Provided records:
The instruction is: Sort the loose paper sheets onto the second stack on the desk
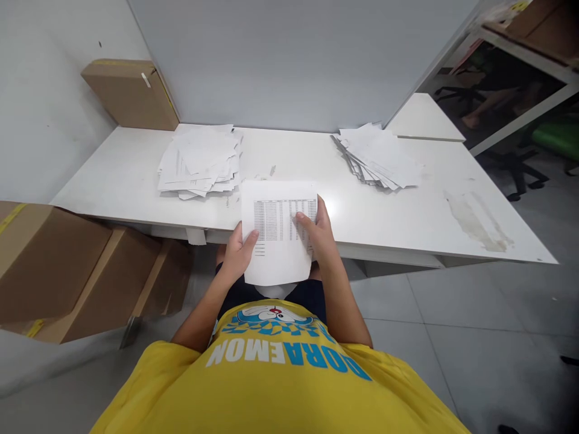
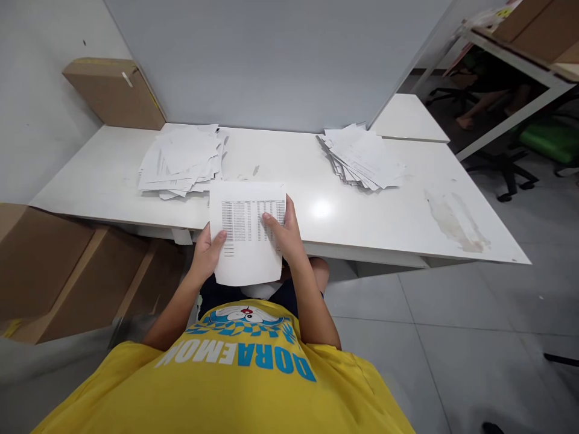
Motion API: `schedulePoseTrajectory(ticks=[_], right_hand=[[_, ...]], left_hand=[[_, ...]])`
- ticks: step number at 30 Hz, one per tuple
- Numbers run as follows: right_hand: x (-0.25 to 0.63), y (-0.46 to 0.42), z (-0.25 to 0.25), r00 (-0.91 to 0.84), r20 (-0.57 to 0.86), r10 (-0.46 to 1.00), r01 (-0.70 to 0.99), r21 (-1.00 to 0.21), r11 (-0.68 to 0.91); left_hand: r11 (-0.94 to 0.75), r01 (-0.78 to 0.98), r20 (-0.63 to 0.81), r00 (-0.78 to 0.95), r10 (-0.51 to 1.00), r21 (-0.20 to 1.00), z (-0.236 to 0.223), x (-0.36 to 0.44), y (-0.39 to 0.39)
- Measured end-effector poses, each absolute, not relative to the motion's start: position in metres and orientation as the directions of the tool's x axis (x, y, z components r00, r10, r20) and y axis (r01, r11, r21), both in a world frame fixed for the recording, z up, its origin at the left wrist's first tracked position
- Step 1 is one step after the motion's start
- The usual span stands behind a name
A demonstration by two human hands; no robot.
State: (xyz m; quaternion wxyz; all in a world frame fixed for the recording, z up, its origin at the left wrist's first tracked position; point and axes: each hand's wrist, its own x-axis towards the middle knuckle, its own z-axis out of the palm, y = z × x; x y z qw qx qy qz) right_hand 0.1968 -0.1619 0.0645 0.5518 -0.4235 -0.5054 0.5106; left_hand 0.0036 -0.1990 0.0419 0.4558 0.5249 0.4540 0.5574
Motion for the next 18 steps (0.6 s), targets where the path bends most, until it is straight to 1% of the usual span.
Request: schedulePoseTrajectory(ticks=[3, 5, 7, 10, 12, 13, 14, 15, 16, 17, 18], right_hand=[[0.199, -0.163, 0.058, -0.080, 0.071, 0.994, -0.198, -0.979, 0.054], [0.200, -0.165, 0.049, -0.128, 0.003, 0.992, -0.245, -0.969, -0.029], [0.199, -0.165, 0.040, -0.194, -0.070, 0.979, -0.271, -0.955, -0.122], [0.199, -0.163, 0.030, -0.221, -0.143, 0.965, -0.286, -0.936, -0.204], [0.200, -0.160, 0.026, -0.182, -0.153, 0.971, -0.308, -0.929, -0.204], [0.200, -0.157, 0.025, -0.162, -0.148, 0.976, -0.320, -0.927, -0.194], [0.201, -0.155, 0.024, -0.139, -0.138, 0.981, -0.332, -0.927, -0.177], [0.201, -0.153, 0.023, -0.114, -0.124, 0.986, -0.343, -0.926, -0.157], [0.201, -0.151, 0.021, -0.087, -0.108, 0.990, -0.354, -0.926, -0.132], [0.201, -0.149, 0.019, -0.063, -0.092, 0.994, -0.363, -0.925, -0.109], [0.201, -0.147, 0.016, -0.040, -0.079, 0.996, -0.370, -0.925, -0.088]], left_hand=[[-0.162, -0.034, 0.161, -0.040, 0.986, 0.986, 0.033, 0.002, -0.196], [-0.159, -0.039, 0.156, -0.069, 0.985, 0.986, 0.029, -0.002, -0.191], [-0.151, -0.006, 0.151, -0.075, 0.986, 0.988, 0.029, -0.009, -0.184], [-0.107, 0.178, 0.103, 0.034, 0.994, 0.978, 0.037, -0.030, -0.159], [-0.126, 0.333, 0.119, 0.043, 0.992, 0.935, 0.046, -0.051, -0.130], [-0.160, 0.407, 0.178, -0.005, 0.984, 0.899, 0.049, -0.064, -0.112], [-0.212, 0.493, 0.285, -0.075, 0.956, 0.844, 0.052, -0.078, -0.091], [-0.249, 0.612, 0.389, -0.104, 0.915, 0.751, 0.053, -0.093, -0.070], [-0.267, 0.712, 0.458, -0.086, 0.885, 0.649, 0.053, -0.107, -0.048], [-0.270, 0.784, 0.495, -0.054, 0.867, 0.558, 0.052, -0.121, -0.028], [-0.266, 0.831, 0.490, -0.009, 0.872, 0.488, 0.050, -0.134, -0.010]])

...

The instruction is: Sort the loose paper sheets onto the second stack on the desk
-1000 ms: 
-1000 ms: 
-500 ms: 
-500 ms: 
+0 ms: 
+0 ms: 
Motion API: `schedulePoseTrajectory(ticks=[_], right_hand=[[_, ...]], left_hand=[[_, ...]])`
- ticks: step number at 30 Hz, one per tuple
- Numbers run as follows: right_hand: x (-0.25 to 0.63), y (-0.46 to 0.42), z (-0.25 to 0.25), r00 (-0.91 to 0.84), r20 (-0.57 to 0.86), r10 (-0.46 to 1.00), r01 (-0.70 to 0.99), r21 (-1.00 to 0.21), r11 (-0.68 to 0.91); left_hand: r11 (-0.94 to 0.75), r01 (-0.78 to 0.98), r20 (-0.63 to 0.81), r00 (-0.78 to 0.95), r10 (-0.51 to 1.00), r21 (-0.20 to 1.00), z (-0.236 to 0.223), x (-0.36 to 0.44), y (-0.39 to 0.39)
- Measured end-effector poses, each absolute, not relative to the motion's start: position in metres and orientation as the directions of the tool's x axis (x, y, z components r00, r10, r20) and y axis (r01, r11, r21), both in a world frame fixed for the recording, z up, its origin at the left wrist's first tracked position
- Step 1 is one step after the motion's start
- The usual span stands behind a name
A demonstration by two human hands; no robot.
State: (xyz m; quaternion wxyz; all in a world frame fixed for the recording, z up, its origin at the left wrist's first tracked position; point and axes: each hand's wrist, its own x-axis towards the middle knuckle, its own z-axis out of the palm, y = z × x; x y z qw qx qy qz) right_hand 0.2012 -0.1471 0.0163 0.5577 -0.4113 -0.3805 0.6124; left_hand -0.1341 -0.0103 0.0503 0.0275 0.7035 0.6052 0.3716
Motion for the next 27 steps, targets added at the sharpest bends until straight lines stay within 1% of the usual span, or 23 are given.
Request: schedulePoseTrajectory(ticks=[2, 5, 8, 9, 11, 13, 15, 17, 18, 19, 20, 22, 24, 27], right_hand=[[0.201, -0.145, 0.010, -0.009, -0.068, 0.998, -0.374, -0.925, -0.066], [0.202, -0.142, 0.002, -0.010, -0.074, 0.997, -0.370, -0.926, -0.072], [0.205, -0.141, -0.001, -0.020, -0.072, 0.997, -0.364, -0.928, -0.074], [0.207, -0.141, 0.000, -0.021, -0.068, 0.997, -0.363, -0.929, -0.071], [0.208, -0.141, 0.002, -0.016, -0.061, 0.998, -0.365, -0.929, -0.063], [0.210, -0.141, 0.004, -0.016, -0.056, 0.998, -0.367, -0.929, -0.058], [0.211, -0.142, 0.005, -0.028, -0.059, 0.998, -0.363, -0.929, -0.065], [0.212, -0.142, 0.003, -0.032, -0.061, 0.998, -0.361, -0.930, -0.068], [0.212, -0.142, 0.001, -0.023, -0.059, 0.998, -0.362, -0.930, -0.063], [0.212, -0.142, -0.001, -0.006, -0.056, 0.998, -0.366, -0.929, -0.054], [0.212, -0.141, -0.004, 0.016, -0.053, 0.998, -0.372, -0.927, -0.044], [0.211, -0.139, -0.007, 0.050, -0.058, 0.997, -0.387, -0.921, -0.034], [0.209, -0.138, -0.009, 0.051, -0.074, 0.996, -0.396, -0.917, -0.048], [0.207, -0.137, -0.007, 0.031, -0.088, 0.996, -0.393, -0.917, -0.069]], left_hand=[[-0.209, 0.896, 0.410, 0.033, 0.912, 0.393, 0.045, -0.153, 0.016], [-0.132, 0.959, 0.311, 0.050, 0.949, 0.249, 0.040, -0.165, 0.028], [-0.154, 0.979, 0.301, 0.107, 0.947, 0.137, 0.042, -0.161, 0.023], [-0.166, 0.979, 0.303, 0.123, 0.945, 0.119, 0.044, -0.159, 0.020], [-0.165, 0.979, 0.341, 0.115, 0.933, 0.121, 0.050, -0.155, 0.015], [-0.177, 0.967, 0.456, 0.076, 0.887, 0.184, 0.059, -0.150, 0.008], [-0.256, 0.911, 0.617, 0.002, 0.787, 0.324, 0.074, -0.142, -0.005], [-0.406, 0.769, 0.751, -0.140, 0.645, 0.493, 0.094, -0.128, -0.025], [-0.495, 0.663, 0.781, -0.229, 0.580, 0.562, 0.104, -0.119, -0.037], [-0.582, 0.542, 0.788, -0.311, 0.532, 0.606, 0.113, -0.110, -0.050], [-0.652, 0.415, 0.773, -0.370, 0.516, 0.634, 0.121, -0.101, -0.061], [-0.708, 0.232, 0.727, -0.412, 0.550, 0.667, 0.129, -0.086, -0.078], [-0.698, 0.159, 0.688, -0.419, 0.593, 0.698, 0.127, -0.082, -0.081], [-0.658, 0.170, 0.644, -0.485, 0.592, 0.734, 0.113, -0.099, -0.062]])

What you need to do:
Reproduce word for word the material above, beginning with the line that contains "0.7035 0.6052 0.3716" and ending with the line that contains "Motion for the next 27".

Exercise result:
State: (xyz m; quaternion wxyz; all in a world frame fixed for the recording, z up, its origin at the left wrist's first tracked position; point and axes: each hand's wrist, its own x-axis towards the middle knuckle, its own z-axis out of the palm, y = z × x; x y z qw qx qy qz) right_hand 0.2012 -0.1471 0.0163 0.5577 -0.4113 -0.3805 0.6124; left_hand -0.1341 -0.0103 0.0503 0.0275 0.7035 0.6052 0.3716
Motion for the next 27 steps, targets added at the sharpest bends until straight lines stay within 1% of the usual span, or 23 are given.

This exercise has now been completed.